I wept as I listened. Being loved is freedom. It always has been. Now some may say, oh, they are just prisoners. They broke the law. This is not a judgement for them, or any of us. But we need to think about this. We need to think about how we imprison people every day. We exclude them. We hide them. We forget about them. We do this regarding people’s race, and religion. We do it with people’s gender, and preferences. Life styles. We shut people out because of their looks, the amount of money they make, the cars they drive, the neighborhoods they live in. We tell people they aren’t included because they aren’t pretty enough, they aren’t smart enough… you just don’t belong. We lock people out because we are afraid. We have all done it. And maybe we have all felt it. I pray that I never do it, or feel it again.

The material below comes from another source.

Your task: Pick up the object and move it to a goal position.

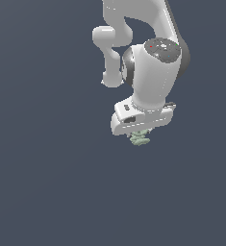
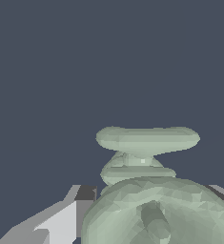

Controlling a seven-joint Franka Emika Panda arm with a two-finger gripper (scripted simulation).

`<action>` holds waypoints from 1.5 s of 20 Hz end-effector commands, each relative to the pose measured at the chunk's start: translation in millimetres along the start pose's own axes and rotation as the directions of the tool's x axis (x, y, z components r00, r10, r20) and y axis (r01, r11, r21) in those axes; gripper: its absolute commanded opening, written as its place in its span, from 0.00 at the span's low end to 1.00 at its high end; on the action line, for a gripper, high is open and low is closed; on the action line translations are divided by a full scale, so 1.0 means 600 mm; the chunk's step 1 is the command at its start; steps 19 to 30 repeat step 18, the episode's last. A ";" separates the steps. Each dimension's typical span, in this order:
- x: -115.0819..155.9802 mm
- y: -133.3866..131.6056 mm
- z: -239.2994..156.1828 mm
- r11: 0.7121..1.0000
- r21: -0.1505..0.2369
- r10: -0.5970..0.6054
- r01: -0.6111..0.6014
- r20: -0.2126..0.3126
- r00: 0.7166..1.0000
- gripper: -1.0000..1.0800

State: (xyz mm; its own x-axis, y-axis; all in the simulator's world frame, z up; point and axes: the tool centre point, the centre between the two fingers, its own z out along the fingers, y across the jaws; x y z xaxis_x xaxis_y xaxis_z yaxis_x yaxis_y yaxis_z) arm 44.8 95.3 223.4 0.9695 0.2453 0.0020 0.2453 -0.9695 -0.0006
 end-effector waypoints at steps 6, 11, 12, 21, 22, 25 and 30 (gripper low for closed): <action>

I want to be the person who frees you to be yourself. I want to be the person who is welcoming. Unjudging. Kind. I want to unlock those doors. I want to love. What a glorious gift Michael has shown us. “Being loved was freedom.” He gave that freedom to another. And those few moments were everything. What if we all gave each other that – just those few moments… I want that – for all of us. No laws can truly make people free. We need them, but we have to do the rest. Only we can make us free. We can give each other that freedom. We can give each other that respect. We can love. And then we truly will be free.
All we have to do is be good to each other.